Q: How does the accept queue relate to the handshake and what happens when it fills?

A: After the three-way handshake completes, the kernel places the established connection into the accept queue, where it waits for the application to call

accept()

. The queue depth is limited by

min(listen_backlog, net.core.somaxconn)

. When the accept queue is full, the kernel drops incoming SYN packets entirely (the client sees a timeout, not a RST). From the client's perspective, connections appear to time out even though the server port is open and the server is alive. Monitor accept queue depth with

ss -lnt

— a non-zero

Recv-Q

value on a LISTEN socket indicates backlog pressure and an application that cannot keep up with incoming connections.

Q: Can I observe TCP connection states without root privileges on sw-infrarunbook-01?

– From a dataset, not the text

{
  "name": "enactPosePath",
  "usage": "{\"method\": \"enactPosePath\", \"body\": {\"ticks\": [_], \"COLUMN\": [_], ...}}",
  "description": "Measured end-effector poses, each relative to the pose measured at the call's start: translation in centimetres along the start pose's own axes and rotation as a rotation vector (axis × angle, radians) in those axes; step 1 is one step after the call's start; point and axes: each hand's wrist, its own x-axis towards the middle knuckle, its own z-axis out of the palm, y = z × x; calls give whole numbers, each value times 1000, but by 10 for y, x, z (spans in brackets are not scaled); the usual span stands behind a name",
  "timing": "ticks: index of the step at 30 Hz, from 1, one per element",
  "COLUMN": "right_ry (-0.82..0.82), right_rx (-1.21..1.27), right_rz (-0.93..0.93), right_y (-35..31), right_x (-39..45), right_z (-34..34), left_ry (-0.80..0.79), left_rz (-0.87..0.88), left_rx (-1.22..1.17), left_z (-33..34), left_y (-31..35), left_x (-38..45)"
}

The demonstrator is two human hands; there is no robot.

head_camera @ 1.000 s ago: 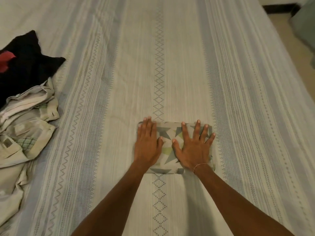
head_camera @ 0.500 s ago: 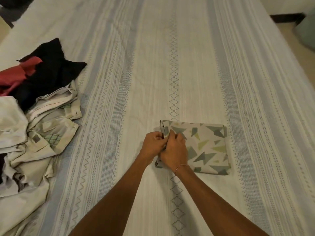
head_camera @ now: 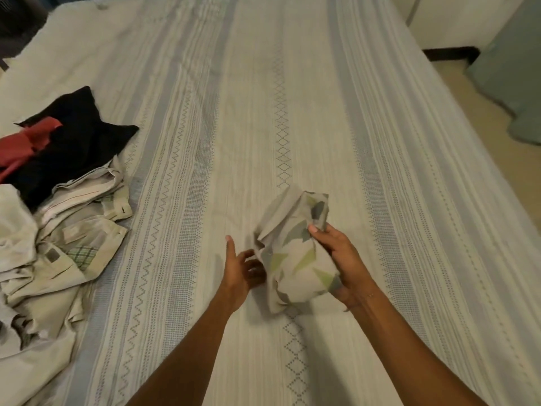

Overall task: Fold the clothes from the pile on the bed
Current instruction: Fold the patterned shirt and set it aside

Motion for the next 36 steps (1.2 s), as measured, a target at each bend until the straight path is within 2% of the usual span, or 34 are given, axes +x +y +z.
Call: {"method": "enactPosePath", "body": {"ticks": [3, 5, 7, 10, 13, 16, 19, 22, 26, 30, 33, 36], "right_ry": [18, 68, 165, 346, 494, 558, 618, 670, 707, 656, 547, 500], "right_rx": [30, -23, -163, -463, -679, -869, -1018, -1106, -1218, -1133, -1099, -1101], "right_rz": [5, 5, 37, 69, -5, -110, -114, -77, -6, 60, -47, -156], "right_y": [-6, -7, -5, 14, 38, 47, 49, 51, 54, 53, 57, 63], "right_x": [-16, -21, -18, -9, -4, 1, 11, 21, 28, 25, 14, 15], "right_z": [-36, -71, -107, -159, -181, -173, -166, -165, -168, -172, -188, -200], "left_ry": [-165, -180, -103, 98, 164, 210, 305, 446, 534, 553, 462, 513], "left_rz": [-22, -48, -46, 88, 191, 276, 436, 519, 534, 350, 296, 330], "left_rx": [-68, -31, 138, 498, 570, 685, 852, 955, 1072, 1004, 1005, 1033], "left_z": [0, 5, 9, 14, 19, 23, 24, 28, 35, 47, 47, 45], "left_y": [-2, -5, -11, -31, -50, -60, -62, -59, -56, -60, -74, -81], "left_x": [-7, -9, -8, 4, 9, 13, 22, 31, 36, 30, 25, 29]}}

A: Yes, for your own process's connections. The

ss -tn

and

netstat -tn

commands show connection states without elevated privileges. However, capturing raw packets with

tcpdump

requires root or the

CAP_NET_RAW

capability. To see socket-to-process mappings (

ss -tanp

or

netstat -tanp

), you must be root or own the process. For application-level tracing,

strace -e connect,accept,close -p PID

traces socket syscalls for a specific process without requiring raw network access.

Q: What is the significance of the MSL (Maximum Segment Lifetime) in TIME_WAIT?

A: MSL is the theoretical maximum time any TCP segment can remain in the network before being discarded — defined as 2 minutes in RFC 793, though modern networks typically route segments away in milliseconds. TIME_WAIT lasts 2×MSL to guarantee that all segments from the old connection have expired before the port tuple can be reused. This prevents a new connection from receiving a stale duplicate segment from the previous connection, which could corrupt the data stream. On Linux, MSL is effectively hardcoded at 30 seconds in the kernel (

TCP_TIMEWAIT_LEN

), making TIME_WAIT last 60 seconds. This value cannot be changed without recompiling the kernel.